Focus on these immediate steps:
- Patch & Harden: Apply Cisco’s fixes where available; otherwise, restrict HTTP(S) access to the VPN component. Ensure devices are properly managed and hardened through a configuration audit.
- Firmware Integrity: Verify ROM and firmware integrity, leveraging Secure Boot if supported.
- Network Monitoring: Deploy anomaly detection and behavioral monitoring on VPN traffic. Managed SIEM with User Entity and Behavior Analytics (UEBA) can detect abnormal logins, unusual session activity, and persistence attempts in real-time on edge devices.
- Credential Security: Replace local passwords, certificates, and keys on potentially impacted devices. A comprehensive risk assessment evaluates identity and access management controls against best practice frameworks like NIST and CIS.
Why This Matters
Zero-days in perimeter appliances are uniquely dangerous: they sit in trusted positions, often unmonitored, and provide attackers with deep footholds when compromised. For SMBs and enterprises alike, compromise of a firewall or VPN gateway can mean attackers control the gate into your environment.

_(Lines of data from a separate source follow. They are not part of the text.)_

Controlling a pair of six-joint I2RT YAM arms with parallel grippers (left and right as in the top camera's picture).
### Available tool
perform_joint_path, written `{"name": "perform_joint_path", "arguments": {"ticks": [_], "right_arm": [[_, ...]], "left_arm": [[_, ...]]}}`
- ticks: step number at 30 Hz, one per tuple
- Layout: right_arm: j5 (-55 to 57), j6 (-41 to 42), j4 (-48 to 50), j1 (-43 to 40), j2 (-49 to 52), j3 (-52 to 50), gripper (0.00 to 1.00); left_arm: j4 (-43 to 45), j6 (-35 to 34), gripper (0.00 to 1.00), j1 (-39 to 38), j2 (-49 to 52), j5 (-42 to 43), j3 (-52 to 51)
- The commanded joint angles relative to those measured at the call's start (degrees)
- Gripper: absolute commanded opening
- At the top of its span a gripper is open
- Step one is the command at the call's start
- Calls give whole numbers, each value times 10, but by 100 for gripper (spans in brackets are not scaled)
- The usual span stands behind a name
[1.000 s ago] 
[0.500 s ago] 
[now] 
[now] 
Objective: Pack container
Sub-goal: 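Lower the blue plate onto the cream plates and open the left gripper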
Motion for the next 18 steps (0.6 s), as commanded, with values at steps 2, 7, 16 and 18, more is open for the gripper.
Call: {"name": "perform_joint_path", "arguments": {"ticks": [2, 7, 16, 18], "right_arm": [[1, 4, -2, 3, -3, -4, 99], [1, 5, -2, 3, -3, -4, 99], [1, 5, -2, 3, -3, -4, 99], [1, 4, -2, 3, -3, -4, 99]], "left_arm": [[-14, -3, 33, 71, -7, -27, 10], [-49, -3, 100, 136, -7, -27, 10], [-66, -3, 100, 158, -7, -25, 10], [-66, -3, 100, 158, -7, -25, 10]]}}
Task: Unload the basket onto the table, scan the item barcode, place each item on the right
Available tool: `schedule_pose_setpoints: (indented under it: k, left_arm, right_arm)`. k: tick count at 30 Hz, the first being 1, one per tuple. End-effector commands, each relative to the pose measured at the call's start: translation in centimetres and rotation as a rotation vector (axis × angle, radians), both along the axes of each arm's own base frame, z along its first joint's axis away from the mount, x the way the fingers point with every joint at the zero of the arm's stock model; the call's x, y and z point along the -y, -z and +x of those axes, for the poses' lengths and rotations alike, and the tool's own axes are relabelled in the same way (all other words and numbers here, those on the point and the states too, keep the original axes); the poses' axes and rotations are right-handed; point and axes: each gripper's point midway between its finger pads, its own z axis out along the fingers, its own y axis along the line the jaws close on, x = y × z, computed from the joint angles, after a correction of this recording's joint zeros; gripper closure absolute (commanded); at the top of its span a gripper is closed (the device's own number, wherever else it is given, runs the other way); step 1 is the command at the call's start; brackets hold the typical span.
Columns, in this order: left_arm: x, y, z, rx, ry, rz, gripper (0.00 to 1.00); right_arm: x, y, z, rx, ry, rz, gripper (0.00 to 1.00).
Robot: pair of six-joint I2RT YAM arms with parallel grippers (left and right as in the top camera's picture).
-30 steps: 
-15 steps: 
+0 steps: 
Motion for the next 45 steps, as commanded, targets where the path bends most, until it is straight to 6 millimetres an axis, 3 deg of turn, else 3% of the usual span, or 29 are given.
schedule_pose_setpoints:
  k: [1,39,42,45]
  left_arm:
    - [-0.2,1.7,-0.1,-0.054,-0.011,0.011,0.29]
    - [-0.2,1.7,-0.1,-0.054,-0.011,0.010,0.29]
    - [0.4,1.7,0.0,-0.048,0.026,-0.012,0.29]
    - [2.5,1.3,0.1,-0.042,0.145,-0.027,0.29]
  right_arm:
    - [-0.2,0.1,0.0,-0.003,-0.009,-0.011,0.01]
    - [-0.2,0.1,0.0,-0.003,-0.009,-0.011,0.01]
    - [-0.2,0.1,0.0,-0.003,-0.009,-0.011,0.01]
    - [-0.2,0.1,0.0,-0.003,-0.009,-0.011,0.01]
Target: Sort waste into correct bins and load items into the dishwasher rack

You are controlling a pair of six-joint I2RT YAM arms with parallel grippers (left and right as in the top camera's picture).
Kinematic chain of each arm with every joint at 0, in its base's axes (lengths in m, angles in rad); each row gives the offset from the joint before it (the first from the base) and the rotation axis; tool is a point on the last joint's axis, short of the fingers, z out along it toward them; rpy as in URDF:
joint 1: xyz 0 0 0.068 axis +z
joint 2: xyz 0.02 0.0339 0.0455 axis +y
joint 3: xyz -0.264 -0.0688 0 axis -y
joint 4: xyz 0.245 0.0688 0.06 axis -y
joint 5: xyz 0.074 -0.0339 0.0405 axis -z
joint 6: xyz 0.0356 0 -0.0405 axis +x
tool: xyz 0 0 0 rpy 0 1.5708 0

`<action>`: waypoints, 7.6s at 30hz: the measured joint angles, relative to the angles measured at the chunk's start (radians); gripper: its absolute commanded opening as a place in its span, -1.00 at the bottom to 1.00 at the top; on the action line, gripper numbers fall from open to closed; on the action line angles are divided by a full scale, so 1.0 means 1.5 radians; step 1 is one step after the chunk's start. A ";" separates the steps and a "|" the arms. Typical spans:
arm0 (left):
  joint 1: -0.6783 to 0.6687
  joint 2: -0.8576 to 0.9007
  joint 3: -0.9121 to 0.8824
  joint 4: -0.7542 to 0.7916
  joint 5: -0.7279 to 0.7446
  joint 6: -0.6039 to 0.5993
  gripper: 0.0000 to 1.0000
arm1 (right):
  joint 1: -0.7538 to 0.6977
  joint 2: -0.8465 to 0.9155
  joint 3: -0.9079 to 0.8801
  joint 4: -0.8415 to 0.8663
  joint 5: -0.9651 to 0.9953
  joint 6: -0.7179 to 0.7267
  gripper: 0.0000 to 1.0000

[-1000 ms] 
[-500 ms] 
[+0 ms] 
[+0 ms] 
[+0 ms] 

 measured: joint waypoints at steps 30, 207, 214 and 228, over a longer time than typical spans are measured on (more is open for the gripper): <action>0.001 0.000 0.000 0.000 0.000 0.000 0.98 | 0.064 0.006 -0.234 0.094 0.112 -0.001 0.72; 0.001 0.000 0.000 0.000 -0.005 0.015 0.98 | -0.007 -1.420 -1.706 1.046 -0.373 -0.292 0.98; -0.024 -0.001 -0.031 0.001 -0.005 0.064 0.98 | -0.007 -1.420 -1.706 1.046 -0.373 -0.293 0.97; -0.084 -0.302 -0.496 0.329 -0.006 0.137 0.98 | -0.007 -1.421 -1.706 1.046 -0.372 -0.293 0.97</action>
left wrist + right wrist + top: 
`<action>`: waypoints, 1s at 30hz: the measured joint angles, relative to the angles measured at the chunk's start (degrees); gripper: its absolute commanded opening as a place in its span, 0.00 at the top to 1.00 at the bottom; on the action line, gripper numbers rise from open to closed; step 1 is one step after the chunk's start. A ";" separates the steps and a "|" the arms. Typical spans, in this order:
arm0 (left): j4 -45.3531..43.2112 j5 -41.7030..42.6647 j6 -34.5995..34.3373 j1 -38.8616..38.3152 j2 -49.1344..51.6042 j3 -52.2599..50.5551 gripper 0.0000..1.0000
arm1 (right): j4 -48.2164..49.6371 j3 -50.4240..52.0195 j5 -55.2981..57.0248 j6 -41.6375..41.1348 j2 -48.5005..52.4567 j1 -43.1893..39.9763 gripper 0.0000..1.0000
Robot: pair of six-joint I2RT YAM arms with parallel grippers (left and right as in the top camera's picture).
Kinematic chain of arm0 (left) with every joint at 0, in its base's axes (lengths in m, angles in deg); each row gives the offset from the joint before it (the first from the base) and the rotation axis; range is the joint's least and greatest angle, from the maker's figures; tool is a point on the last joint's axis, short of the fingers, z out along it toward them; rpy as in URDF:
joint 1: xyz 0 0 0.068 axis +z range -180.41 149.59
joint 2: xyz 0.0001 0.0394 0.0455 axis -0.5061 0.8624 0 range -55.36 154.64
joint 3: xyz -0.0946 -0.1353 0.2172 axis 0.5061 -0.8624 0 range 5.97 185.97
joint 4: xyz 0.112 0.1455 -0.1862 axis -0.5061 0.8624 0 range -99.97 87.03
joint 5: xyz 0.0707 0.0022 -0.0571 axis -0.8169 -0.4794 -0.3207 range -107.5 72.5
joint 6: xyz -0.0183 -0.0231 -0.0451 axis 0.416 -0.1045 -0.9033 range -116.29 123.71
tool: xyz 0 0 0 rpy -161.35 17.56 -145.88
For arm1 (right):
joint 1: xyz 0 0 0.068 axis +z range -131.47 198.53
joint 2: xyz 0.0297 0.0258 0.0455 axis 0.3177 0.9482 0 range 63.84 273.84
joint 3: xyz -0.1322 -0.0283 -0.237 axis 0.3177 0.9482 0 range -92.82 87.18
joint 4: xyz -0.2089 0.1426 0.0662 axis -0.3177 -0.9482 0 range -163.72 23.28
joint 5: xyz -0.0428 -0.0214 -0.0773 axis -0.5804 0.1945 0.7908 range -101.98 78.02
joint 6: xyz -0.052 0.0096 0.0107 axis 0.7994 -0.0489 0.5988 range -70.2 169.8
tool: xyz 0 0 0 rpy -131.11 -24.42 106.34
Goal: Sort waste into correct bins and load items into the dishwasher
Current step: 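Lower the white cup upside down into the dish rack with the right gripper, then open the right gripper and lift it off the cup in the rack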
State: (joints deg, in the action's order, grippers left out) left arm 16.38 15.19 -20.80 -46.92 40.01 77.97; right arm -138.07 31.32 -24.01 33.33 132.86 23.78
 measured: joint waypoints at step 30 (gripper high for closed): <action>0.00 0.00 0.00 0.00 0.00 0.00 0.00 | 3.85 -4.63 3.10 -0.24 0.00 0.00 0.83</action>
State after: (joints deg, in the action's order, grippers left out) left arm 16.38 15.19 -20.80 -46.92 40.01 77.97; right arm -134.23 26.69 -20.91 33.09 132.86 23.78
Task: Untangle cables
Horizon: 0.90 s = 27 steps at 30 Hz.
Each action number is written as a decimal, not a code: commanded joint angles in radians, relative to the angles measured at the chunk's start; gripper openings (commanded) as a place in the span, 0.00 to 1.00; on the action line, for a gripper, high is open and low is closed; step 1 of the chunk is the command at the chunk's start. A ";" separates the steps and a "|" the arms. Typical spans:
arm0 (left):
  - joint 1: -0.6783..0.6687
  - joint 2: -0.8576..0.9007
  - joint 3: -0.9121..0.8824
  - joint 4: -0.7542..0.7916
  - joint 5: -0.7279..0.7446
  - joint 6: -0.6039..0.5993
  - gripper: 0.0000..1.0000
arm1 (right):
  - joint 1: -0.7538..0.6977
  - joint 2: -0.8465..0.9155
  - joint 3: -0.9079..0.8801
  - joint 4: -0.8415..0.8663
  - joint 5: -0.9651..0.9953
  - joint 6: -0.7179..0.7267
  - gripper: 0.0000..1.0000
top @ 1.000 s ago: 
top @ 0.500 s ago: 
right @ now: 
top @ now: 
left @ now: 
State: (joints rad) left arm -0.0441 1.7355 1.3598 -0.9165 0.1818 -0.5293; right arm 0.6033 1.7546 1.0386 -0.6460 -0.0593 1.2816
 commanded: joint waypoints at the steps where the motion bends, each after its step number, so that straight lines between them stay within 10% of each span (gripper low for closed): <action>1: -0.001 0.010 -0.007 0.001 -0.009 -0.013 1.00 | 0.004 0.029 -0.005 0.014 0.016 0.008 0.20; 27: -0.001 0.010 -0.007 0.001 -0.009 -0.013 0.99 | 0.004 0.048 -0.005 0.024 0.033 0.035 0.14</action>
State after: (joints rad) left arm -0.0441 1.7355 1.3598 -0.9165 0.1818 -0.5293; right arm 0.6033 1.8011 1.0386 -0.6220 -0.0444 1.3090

As one analyst noted, “When a firewall is compromised at root level, defending becomes almost impossibly reactive. The best time to act is before compromise.”
Conclusion
The Cisco ASA and FTD vulnerabilities highlight a critical reality: perimeter devices are some of the most attractive targets for threat actors. A single exploited flaw in a firewall or VPN gateway can provide attackers with direct access to internal networks, persistence mechanisms, and even the ability to wipe forensic evidence.
Organizations cannot treat these devices as “set-and-forget” infrastructure. They demand continuous attention by patching on short timelines, hardening configurations, and validating controls against real-world attacks.